Peter_W_Intel · ‎09-21-2013

OK. Let me to interpret these data:

1. Results in Hotspot & LightweightHotspots: func1..func4 consumed CPU time but probably other CPU cores were not active for some reason, we said "Poor" was on parallelism.

2. Results in memory access analysis: L2/LLC miss count is not high compared with LOAD/STORE counts, L1 Hit rate is high - good performance in microarchitecture.

3. Misprediction is 535,200,000, based on your used event name - you work on 2nd generation core processor. Penalty is 20 cycles for each branch misprediction, so delay is 1,070,400,000. however total CPU clocks are 590,000,000,000 during data collecting, Impact of Branch Misprediction is 1,070,400,000/590,000,000,000 < 0.2% . So it impacts on performance low.

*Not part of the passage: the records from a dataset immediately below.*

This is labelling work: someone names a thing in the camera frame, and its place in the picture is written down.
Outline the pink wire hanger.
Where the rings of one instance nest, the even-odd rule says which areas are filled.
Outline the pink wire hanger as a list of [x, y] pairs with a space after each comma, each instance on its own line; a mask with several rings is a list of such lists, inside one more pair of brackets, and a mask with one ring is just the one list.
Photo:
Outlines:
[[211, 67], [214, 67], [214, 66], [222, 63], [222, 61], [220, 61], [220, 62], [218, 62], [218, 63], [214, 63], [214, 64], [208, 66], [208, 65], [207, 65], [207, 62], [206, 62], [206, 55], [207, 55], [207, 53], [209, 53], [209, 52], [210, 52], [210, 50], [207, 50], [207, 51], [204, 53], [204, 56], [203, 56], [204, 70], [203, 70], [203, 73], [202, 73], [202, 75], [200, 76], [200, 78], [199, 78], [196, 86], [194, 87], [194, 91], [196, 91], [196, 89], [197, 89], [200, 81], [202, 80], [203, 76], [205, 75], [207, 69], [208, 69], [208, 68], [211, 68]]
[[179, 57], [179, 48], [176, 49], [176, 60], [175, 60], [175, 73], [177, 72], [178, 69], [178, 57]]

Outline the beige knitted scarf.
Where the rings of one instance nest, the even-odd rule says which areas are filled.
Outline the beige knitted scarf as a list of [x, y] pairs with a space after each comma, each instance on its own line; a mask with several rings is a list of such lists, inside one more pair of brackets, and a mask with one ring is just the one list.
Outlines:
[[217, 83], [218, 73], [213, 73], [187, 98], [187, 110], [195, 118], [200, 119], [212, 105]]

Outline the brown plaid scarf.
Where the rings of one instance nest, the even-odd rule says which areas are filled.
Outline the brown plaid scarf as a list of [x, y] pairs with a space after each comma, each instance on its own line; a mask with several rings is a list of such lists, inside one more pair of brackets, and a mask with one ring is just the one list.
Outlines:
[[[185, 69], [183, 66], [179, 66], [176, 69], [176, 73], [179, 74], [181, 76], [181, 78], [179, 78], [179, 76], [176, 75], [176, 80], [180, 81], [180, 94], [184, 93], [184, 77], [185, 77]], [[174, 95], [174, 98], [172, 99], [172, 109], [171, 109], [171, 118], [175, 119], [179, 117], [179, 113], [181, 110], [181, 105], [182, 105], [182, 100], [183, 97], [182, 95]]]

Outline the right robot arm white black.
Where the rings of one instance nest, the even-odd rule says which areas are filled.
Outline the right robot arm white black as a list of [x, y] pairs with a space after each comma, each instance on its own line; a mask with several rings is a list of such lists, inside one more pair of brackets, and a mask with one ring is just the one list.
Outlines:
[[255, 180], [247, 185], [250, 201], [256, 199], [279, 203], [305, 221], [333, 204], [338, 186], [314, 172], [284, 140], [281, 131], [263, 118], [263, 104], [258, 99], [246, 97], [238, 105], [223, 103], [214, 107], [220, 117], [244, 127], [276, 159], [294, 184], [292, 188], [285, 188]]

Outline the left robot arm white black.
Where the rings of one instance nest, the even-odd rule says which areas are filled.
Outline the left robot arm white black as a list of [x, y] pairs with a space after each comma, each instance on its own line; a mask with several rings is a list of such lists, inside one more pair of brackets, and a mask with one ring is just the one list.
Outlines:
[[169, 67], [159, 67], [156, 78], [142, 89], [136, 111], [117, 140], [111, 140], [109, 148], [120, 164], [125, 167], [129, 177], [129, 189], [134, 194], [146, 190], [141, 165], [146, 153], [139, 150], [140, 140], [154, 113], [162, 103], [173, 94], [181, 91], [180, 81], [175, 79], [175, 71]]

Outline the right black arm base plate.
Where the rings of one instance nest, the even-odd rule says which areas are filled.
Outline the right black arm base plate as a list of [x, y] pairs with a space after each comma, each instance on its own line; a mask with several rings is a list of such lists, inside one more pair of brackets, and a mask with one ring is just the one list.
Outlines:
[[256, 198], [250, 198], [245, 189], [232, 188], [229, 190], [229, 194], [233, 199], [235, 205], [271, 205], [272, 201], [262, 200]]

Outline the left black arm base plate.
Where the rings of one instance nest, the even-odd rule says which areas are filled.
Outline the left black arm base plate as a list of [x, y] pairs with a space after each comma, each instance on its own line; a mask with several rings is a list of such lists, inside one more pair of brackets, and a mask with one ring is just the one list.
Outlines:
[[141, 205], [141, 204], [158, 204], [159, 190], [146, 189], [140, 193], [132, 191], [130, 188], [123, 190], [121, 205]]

4. Your GE analysis result proved point 3, Branch Mispredict was not highlighted, Machine Clear was highlighted - you may go bottom-up report to review associated function/source and investigate why.

aras_o_ · ‎09-24-2013

Hi,

Thanks for your post.

i made some analisis but i can't find the causes of MACHINE_CLEARS and i have not always understood the causes of this signal.
I have questions about VTune and Optimization :
VTune take the performance of current code but if i redesign the code, i probably a different result. So Can i conclude thanks to VTune analysis if i have a good design for computations ?
Can i observe the flops of my code?

I Think for more performance i must redesign the code. Currently the data are stocked in Matrix/Vectors. Each MAtrix/Vector is an attribute of a class. I can regroup data in Cubes/Vectors, which will be attribute of a general Class, and rewrite the algorithme in order to have loops closest of the calculations (for more parallelism/simd) and decrease the virtual function calls.
I'm wrong?

Bernard · ‎09-24-2013

If you will redesign your code and its machine code representation will be different then the analysis can be different.Regarding floating point instructions retired they are tracked by specific counter and displayed by VTune.